§ Your instructions: A full and exact copy of the listing that follows is needed.

§ Data section:
*****

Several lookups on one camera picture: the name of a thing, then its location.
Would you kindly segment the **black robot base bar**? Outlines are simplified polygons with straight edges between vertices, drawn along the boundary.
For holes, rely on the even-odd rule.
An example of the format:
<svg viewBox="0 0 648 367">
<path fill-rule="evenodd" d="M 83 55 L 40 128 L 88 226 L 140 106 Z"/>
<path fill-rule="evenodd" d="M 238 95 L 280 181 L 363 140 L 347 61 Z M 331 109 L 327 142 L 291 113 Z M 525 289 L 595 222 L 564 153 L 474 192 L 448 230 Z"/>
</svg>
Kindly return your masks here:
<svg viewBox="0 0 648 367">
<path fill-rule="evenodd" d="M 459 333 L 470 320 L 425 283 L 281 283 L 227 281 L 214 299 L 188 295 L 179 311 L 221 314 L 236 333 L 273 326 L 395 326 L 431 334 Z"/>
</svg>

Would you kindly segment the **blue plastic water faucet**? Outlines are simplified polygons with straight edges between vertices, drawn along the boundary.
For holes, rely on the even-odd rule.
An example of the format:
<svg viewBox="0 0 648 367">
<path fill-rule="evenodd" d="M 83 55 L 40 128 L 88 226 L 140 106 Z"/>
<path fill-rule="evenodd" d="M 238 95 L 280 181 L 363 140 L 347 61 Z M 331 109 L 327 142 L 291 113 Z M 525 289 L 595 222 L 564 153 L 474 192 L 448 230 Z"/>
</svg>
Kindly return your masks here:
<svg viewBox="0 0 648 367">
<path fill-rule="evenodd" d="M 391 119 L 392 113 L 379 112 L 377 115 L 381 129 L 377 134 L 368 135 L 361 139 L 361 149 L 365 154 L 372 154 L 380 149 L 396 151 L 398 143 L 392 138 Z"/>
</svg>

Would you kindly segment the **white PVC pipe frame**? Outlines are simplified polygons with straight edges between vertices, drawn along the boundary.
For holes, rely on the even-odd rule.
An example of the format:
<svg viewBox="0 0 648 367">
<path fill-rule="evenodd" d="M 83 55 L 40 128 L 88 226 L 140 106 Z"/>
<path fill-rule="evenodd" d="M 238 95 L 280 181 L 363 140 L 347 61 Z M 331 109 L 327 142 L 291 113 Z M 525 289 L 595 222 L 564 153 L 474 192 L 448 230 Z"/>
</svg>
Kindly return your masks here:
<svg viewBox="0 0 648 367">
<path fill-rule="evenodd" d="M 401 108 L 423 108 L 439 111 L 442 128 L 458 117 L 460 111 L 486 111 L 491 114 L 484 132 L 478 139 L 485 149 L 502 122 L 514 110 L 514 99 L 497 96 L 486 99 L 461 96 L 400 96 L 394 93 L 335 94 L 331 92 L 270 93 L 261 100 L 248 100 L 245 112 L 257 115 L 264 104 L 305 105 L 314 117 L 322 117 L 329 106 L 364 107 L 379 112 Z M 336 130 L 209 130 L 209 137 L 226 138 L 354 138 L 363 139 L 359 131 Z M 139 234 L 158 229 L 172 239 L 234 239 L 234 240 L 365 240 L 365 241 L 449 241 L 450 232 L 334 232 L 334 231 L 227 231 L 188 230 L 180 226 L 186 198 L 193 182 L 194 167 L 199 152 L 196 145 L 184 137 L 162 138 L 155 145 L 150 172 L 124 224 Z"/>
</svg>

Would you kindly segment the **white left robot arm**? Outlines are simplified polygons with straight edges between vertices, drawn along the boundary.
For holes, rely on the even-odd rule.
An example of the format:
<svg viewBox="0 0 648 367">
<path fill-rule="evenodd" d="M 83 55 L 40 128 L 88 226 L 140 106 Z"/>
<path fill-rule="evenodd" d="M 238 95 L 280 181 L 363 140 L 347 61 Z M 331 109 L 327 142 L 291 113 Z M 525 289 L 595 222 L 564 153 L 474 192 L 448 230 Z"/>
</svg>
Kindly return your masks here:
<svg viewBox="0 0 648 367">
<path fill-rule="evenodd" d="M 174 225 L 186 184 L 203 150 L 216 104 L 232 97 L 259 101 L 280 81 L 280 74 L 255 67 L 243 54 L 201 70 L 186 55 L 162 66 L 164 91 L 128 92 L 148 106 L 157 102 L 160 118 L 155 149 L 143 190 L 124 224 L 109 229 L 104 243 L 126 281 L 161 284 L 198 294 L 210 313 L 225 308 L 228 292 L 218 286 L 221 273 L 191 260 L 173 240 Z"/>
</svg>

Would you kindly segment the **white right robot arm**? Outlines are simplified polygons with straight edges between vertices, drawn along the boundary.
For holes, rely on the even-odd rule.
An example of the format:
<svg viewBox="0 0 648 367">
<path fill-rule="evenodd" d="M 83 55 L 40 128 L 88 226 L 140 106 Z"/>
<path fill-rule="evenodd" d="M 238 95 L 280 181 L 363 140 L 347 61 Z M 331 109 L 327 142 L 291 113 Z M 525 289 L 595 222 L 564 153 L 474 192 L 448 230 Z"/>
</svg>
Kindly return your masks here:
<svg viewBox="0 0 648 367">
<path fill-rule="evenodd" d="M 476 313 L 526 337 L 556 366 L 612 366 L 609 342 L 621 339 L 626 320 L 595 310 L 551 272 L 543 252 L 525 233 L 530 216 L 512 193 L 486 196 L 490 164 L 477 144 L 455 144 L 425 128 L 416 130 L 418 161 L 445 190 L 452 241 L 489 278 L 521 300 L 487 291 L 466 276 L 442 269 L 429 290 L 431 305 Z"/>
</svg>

*****

§ Expected answer:
Several lookups on one camera picture: the name of a thing, then its location.
Would you kindly segment the **black robot base bar**? Outlines are simplified polygons with straight edges between vertices, drawn along the boundary.
For holes, rely on the even-odd rule.
An example of the format:
<svg viewBox="0 0 648 367">
<path fill-rule="evenodd" d="M 83 55 L 40 128 L 88 226 L 140 106 Z"/>
<path fill-rule="evenodd" d="M 238 95 L 280 181 L 363 140 L 347 61 Z M 331 109 L 327 142 L 291 113 Z M 525 289 L 595 222 L 564 153 L 474 192 L 448 230 Z"/>
</svg>
Kindly return your masks here:
<svg viewBox="0 0 648 367">
<path fill-rule="evenodd" d="M 459 333 L 470 320 L 425 283 L 281 283 L 227 281 L 214 299 L 188 295 L 179 311 L 221 314 L 236 333 L 273 326 L 395 326 L 431 334 Z"/>
</svg>

Would you kindly segment the **blue plastic water faucet**? Outlines are simplified polygons with straight edges between vertices, drawn along the boundary.
For holes, rely on the even-odd rule.
An example of the format:
<svg viewBox="0 0 648 367">
<path fill-rule="evenodd" d="M 83 55 L 40 128 L 88 226 L 140 106 Z"/>
<path fill-rule="evenodd" d="M 238 95 L 280 181 L 363 140 L 347 61 Z M 331 109 L 327 142 L 291 113 Z M 525 289 L 595 222 L 564 153 L 474 192 L 448 230 Z"/>
</svg>
Kindly return your masks here:
<svg viewBox="0 0 648 367">
<path fill-rule="evenodd" d="M 391 119 L 392 113 L 379 112 L 377 115 L 381 129 L 377 134 L 368 135 L 361 139 L 361 149 L 365 154 L 372 154 L 380 149 L 396 151 L 398 143 L 392 138 Z"/>
</svg>

Would you kindly segment the **white PVC pipe frame**? Outlines are simplified polygons with straight edges between vertices, drawn along the boundary.
For holes, rely on the even-odd rule.
An example of the format:
<svg viewBox="0 0 648 367">
<path fill-rule="evenodd" d="M 83 55 L 40 128 L 88 226 L 140 106 Z"/>
<path fill-rule="evenodd" d="M 238 95 L 280 181 L 363 140 L 347 61 Z M 331 109 L 327 142 L 291 113 Z M 525 289 L 595 222 L 564 153 L 474 192 L 448 230 Z"/>
</svg>
Kindly return your masks here:
<svg viewBox="0 0 648 367">
<path fill-rule="evenodd" d="M 401 108 L 423 108 L 439 111 L 442 128 L 458 117 L 460 111 L 486 111 L 491 114 L 484 132 L 478 139 L 485 149 L 502 122 L 514 110 L 514 99 L 497 96 L 486 99 L 461 96 L 400 96 L 394 93 L 335 94 L 331 92 L 270 93 L 261 100 L 248 100 L 245 112 L 257 115 L 264 104 L 305 105 L 314 117 L 322 117 L 329 106 L 364 107 L 379 112 Z M 336 130 L 209 130 L 209 137 L 226 138 L 354 138 L 363 139 L 359 131 Z M 139 234 L 158 229 L 172 239 L 234 239 L 234 240 L 365 240 L 365 241 L 449 241 L 450 232 L 334 232 L 334 231 L 227 231 L 188 230 L 180 226 L 186 198 L 193 182 L 194 167 L 199 152 L 196 145 L 184 137 L 162 138 L 155 145 L 150 172 L 124 224 Z"/>
</svg>

Would you kindly segment the **white left robot arm**? Outlines are simplified polygons with straight edges between vertices, drawn along the boundary.
For holes, rely on the even-odd rule.
An example of the format:
<svg viewBox="0 0 648 367">
<path fill-rule="evenodd" d="M 83 55 L 40 128 L 88 226 L 140 106 Z"/>
<path fill-rule="evenodd" d="M 238 95 L 280 181 L 363 140 L 347 61 Z M 331 109 L 327 142 L 291 113 Z M 525 289 L 595 222 L 564 153 L 474 192 L 448 230 Z"/>
</svg>
Kindly return your masks here:
<svg viewBox="0 0 648 367">
<path fill-rule="evenodd" d="M 174 225 L 186 184 L 203 150 L 216 104 L 232 97 L 259 101 L 280 81 L 280 74 L 255 67 L 243 54 L 201 70 L 186 55 L 162 66 L 164 91 L 128 92 L 148 106 L 157 102 L 160 118 L 155 149 L 143 190 L 124 224 L 109 229 L 104 243 L 126 281 L 161 284 L 198 294 L 210 313 L 225 308 L 228 292 L 218 286 L 221 273 L 191 260 L 173 240 Z"/>
</svg>

Would you kindly segment the **white right robot arm**? Outlines are simplified polygons with straight edges between vertices, drawn along the boundary.
For holes, rely on the even-odd rule.
An example of the format:
<svg viewBox="0 0 648 367">
<path fill-rule="evenodd" d="M 83 55 L 40 128 L 88 226 L 140 106 Z"/>
<path fill-rule="evenodd" d="M 238 95 L 280 181 L 363 140 L 347 61 Z M 331 109 L 327 142 L 291 113 Z M 525 289 L 595 222 L 564 153 L 474 192 L 448 230 Z"/>
</svg>
Kindly return your masks here:
<svg viewBox="0 0 648 367">
<path fill-rule="evenodd" d="M 476 313 L 526 337 L 556 366 L 612 366 L 609 342 L 621 339 L 626 320 L 595 310 L 551 272 L 543 252 L 525 233 L 530 216 L 512 193 L 486 196 L 490 164 L 477 144 L 455 144 L 425 128 L 416 130 L 418 161 L 445 190 L 452 241 L 489 278 L 521 300 L 487 291 L 466 276 L 442 269 L 429 290 L 431 305 Z"/>
</svg>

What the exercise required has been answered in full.